## Work request
Locate the line that contains "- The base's". Print it and each following line through the end of the listing, verbatim, and nothing more.

## Dataset content
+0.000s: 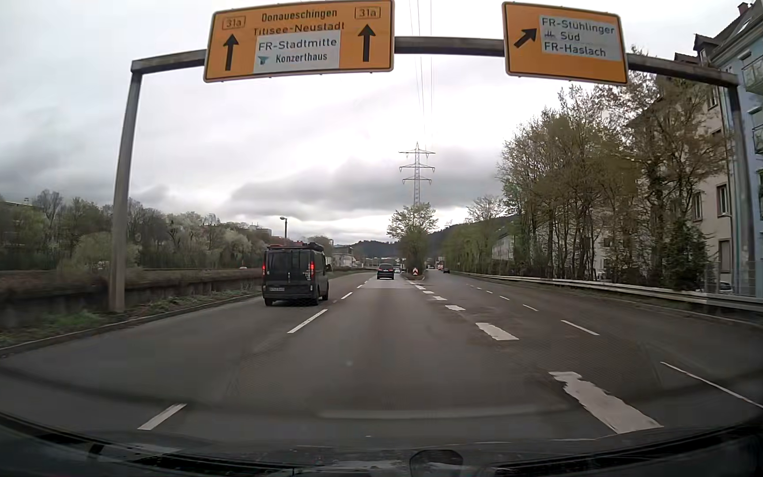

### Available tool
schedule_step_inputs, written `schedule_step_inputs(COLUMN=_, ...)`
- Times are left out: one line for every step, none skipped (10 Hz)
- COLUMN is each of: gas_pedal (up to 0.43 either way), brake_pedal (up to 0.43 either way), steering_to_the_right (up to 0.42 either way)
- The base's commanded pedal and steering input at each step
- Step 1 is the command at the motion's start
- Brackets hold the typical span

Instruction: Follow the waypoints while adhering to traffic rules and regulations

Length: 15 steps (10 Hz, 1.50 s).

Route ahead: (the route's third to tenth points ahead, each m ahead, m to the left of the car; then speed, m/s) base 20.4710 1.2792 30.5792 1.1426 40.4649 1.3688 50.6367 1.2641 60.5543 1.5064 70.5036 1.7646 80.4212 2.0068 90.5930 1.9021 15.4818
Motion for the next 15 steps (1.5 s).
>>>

## Answer to the problem
- The base's commanded pedal and steering input at each step
- Step 1 is the command at the motion's start
- Brackets hold the typical span

Instruction: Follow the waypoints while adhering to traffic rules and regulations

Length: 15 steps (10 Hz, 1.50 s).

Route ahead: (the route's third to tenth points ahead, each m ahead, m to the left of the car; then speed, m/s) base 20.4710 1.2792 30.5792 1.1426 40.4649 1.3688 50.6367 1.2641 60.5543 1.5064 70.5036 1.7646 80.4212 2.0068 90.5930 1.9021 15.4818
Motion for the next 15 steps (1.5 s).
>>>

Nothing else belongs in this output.